The listing below begins with the first line you should copy; stop after the line containing "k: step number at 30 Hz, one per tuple", and drop every picture.

=== Begin Enclosure ===

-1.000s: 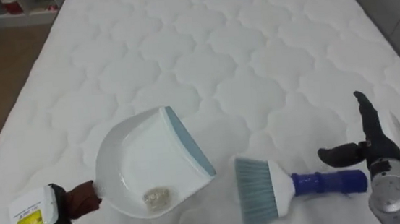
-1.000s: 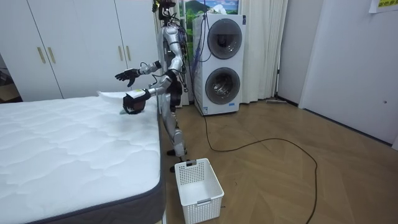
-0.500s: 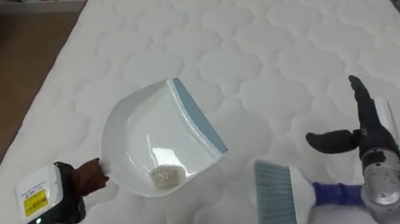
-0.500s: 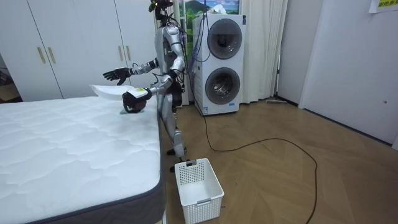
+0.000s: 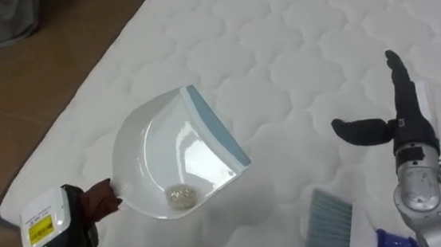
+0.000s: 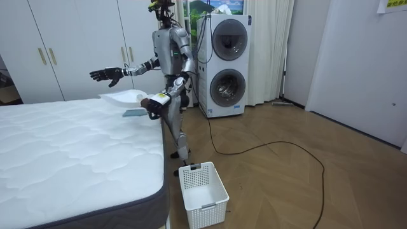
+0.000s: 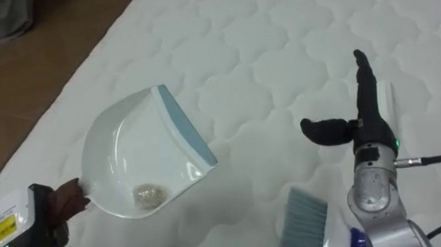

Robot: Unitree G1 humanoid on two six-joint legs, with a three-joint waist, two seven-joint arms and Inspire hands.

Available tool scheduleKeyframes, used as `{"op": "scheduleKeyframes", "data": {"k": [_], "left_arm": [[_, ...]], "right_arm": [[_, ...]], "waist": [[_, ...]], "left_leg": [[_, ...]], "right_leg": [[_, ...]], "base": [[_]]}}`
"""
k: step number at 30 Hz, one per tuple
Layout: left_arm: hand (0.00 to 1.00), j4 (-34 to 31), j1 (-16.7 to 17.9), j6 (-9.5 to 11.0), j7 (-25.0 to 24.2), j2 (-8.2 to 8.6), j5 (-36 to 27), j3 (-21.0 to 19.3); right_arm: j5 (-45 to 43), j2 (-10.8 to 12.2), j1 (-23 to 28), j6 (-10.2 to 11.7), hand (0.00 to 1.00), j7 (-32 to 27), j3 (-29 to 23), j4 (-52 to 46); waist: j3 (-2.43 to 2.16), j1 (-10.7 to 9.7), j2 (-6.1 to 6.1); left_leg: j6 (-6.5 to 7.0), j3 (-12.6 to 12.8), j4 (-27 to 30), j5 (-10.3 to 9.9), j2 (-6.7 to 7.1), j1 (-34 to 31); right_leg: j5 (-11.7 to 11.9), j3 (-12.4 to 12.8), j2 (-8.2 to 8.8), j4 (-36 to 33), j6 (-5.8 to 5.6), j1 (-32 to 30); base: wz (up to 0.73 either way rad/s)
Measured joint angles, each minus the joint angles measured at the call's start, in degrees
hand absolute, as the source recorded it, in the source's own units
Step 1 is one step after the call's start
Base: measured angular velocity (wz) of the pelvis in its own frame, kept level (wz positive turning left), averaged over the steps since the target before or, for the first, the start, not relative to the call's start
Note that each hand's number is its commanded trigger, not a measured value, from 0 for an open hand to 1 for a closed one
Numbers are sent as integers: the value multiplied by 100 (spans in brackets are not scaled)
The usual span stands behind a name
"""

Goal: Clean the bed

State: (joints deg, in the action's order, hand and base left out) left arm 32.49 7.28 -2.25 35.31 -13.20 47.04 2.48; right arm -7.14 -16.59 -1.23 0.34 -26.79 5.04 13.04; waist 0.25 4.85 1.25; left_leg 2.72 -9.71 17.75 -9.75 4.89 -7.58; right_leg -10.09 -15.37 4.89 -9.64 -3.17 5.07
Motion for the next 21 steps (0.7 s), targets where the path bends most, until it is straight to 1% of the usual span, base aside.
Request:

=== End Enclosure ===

EXERCISE RESULT:
-1.000s: 
-1.000s: 
-0.500s: 
-0.500s: 
+0.000s: 
+0.000s: 
+0.000s: 

Robot: Unitree G1 humanoid on two six-joint legs, with a three-joint waist, two seven-joint arms and Inspire hands.

Available tool scheduleKeyframes, used as `{"op": "scheduleKeyframes", "data": {"k": [_], "left_arm": [[_, ...]], "right_arm": [[_, ...]], "waist": [[_, ...]], "left_leg": [[_, ...]], "right_leg": [[_, ...]], "base": [[_]]}}`
"""
k: step number at 30 Hz, one per tuple

The response to the exercise is now finished.